= Webster Public Library =

Library in Monroe County, New York

The Webster Public Library is a public library building located in the Town of Webster, Monroe County, New York, United States, just outside Rochester, New York.

==History==
The first public library in Webster, New York was built in 1929. At that time it was housed in a single room of the high school, and had a collection of 657 books. In 1957 the library was moved to the Emil Reitz building on Main Street in the Village of Webster and in 1959 the library relocated, once again, to a new facility in a wing of the Town Hall on Ridge Road. The library was moved again in 1975 to 1 Van Ingen Drive, which is located behind the current Town Hall complex. The Webster Public Library moved to 980 Ridge Road in the old Ames building which was across the street from the library's old Van Ingen Drive building. In 2016, the entrance moved from the south side to the north side of the Webster Plaza.
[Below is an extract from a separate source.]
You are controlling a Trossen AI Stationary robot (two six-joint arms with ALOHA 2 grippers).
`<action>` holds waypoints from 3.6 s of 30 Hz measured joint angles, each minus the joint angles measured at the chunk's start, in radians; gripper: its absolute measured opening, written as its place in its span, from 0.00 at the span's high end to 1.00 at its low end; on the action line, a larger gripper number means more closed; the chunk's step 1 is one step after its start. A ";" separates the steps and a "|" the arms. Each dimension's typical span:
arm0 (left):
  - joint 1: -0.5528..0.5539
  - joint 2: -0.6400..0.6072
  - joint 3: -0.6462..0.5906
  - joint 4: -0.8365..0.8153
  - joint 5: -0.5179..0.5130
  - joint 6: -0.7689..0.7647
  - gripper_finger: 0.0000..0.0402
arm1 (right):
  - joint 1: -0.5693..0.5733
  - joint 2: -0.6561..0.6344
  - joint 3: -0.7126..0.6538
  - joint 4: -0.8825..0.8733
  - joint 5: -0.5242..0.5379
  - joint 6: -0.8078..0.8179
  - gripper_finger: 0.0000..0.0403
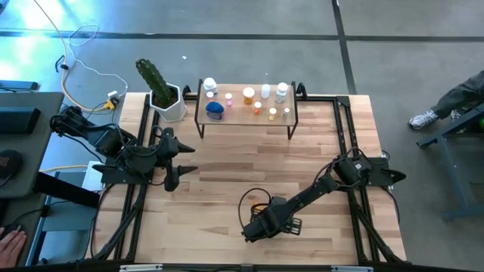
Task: Pick and place medicine bottles onto shelf by color
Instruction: Put the white large pill bottle on the shelf
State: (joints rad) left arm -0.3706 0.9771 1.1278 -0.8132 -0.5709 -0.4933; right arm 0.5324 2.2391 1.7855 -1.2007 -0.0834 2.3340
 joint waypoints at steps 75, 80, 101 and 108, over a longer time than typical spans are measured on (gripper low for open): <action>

It is now accessible from Van Ingen Drive. The address has stayed the same.

==Current information==
The Webster Public Library is a member of the Monroe County Library System and has free wi-fi. The library employs seven full time librarians, one full-time network administrator, one full-time clerk, and approximately fifty-two part-time library assistants, clerks and pages. The library also offers regular adult, teen, and children's programs. The library has a large community room and three smaller study rooms. When not scheduled for use by the library, the community room is available for use by local non-profit groups.

==Collection information==
The library's collection consists of over 241,000 items including: books, magazines, CDs, DVDs, Blu-rays, books on CDs, Playaways, video games (WiiU, Xbox One, PS4, Switch, PS5), experience kits, wi-fi hotspots, kindle fires, empire passes, VIP passes, light therapy lamps, CD players, DVD players, and e-books and e-audiobooks.